Slumlords Are The Big Winners In $1 Billion Lead Paint Removal Ruling
Children are the losers.
Daniel Fisher writes at Forbes about a judge who ordered several companies to pay $1.1 billion to clean up lead paint in California homes.
The judge, California Superior Court Judge James Kleinberg, is rewarding the most neglectful landlords with repairs paid for by these companies and is having the job supervised by David E. Jacobs, a former HUD official who left after auditors discovered $90 million in improper grants to outside organizations.
Even worse, it seems to be more unhealthy to remove the paint than to just keep it where it is, painted over:
Under the judge's highly detailed, 13-point action plan, the money would flow first to properties with "substantial deferred maintenance," defined as 10 or more code violations in the past four years, and in "high-risk census tracts or neighborhoods."In addition to ripping out and replacing the windows of these properties, the judge wants to require "repair of building deficiencies that might cause the corrective measures to fail," including water leaks. In other words, he wants to provide these owners with roof repairs, also on the paint companies' dime.
...Giving the owners of run-down housing hundreds of millions of dollars in property improvements is just one of the curiosities in the judge's ruling. He also plans to order the defendant companies to pay the money directly to the lead-poisoning program within the California Dept. of Public Health, with specific instructions on how it is to be spent.
"That has all of us scratching our heads," said Hardy, since California already has a well-established lead abatement program, partly funded by paint manufacturers, that focuses on proper maintenance instead of the potentially risky practice of trying to remove lead paint from the walls of homes. There's little precedent for a judge ordering an expert state agency, formed by the legislature, to do his bidding, especially when it conflicts with established policy.
The state's policy of containing lead paint under well-maintained coats of non-toxic paint "is a floor, not a ceiling," Fineman said, and total removal is the only true way to protect children. The plaintiffs have "quite of bit of evidence that says this is the way to do it," she told me.
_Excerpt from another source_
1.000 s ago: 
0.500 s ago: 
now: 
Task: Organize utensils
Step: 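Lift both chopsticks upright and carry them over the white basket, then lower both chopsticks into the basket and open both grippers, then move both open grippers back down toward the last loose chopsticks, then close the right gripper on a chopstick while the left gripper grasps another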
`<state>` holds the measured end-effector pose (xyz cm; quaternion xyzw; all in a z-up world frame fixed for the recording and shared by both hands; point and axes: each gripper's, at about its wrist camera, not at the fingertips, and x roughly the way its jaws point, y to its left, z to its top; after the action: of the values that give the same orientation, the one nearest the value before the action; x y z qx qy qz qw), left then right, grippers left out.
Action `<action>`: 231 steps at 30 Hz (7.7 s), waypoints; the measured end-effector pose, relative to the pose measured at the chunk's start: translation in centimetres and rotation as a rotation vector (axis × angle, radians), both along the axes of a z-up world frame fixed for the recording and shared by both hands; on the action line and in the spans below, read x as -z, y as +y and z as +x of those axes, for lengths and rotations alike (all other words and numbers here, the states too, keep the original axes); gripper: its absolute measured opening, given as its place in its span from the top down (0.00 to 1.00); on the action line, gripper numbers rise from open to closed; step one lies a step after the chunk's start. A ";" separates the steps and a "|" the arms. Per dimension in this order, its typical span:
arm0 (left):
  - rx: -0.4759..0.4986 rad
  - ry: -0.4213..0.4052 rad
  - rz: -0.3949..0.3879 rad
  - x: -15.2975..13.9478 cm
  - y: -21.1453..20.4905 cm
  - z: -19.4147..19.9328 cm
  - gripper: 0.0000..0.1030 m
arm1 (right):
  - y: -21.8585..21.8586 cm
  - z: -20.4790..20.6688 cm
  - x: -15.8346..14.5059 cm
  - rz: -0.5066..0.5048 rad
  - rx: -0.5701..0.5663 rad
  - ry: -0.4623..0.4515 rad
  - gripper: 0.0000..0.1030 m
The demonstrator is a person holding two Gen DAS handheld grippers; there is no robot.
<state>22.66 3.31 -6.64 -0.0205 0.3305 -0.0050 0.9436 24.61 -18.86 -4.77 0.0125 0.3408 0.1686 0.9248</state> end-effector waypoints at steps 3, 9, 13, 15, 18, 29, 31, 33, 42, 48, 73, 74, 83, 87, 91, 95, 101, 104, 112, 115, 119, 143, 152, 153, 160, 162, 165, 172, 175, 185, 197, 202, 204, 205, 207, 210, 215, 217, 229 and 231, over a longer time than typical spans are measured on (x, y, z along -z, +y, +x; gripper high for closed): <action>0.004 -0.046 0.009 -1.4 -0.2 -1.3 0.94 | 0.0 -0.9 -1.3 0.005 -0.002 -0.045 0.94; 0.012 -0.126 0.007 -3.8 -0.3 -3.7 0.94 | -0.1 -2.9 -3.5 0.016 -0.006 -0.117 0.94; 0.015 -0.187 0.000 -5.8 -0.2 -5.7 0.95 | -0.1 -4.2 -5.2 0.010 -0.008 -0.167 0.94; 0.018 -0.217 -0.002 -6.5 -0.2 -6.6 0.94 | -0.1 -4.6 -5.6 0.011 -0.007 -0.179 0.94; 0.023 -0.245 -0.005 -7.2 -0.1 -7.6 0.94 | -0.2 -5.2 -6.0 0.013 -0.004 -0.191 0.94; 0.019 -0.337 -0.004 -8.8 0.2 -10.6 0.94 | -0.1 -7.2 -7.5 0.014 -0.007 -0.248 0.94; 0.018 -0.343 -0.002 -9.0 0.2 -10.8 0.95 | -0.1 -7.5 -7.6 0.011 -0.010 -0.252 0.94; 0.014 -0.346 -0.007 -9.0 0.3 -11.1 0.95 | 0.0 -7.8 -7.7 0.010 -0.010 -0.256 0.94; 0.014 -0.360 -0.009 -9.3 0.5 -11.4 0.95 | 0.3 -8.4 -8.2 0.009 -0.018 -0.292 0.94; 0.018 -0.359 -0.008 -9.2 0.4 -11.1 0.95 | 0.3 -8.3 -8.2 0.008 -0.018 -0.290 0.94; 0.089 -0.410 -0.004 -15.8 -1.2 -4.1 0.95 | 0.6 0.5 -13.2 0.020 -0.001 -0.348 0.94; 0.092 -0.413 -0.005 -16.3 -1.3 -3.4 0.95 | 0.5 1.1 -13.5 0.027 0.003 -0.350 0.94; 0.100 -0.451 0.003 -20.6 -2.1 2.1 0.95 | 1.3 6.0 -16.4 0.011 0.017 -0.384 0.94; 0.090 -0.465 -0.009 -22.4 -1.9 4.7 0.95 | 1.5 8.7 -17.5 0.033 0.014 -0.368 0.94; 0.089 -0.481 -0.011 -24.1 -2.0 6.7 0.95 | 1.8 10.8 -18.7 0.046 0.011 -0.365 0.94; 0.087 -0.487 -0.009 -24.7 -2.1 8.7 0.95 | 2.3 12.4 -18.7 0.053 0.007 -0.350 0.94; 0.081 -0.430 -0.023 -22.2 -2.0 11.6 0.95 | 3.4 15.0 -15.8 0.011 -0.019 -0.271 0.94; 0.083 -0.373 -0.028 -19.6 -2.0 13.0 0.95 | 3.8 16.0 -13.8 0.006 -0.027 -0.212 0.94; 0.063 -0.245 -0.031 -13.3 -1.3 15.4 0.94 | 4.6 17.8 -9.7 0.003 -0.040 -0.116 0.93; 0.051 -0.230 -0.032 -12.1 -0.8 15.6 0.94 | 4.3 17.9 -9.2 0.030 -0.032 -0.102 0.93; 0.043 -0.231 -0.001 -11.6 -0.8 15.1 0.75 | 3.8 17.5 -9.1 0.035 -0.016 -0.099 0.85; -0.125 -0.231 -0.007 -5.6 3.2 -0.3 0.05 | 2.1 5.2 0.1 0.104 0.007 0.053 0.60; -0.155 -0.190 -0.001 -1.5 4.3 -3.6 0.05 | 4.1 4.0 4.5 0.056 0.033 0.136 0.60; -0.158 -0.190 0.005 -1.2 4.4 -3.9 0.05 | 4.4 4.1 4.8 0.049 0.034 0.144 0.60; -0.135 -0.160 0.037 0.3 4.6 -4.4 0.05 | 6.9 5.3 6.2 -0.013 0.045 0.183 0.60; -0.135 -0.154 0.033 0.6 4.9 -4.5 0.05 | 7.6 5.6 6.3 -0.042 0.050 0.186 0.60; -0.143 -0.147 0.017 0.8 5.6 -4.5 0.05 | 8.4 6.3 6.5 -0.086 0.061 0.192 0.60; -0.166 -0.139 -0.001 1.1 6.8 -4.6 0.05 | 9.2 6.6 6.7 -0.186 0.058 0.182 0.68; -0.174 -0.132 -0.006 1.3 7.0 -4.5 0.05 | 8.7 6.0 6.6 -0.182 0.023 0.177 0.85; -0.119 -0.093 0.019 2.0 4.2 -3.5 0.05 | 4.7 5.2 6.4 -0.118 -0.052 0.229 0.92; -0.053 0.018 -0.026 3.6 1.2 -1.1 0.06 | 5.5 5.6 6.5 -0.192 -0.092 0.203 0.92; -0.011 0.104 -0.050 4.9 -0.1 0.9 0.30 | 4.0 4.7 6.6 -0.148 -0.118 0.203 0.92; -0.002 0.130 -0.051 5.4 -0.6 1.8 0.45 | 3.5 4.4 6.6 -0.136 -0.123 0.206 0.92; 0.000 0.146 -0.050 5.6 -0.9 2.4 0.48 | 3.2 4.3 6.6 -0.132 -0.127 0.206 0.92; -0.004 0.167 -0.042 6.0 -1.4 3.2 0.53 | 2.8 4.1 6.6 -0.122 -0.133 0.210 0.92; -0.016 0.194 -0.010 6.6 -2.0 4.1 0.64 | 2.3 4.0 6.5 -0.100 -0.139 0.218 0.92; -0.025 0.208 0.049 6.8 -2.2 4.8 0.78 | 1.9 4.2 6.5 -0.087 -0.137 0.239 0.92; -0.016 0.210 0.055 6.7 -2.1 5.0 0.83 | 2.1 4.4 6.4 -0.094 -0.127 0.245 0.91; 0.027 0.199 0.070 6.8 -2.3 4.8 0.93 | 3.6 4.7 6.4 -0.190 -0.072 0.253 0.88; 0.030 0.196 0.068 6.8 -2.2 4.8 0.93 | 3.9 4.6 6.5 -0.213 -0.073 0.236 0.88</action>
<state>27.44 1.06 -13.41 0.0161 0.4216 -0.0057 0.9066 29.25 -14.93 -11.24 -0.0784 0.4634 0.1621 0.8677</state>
Bonnie Campbell, a spokesperson for the defendant companies, said the judge's plan would actually expose poor children to more lead dust, not less. The vast majority of governments around the country favor keeping lead paint covered rather than removing it, she said. Repeated studies by the Dept. of Housing and Urban Development, some of them commissioned by the plaintiffs' own expert when he was a top HUD official, found no benefit to physically removing lead paint from windows, for example, because the main risk was lead dust on floors that is often tracked in from lead-containing soil outside. That soil, in turn, is contaminated with lead from exterior paint - which Judge Kleinberg excludes from his order - and the lead that formerly was in automotive gasoline.
"As a public policy matter, it is a very strange thing to take a carefully constructed program, thoughtfully created by the legislature, and turn it upside down," she said. "The implications for children probably aren't going to be good."
No, landlords aren't expected to make their properties safe for the tenants they're profiting from. Companies, years after selling lead paint that the government had no problem with (and even specified the use of) are now being forced to give the worst landlords a repair windfall.
via @WalterOlson







Nowhere in the Constitution are judges appointed dictators.
MarkD at December 25, 2013 6:20 AM
Even worse, it seems to be more unhealthy to remove the paint than to just keep it where it is, painted over:
Yes, why paint over old lead paint, when you can throw lead paint dust all over the place with somebody else's money!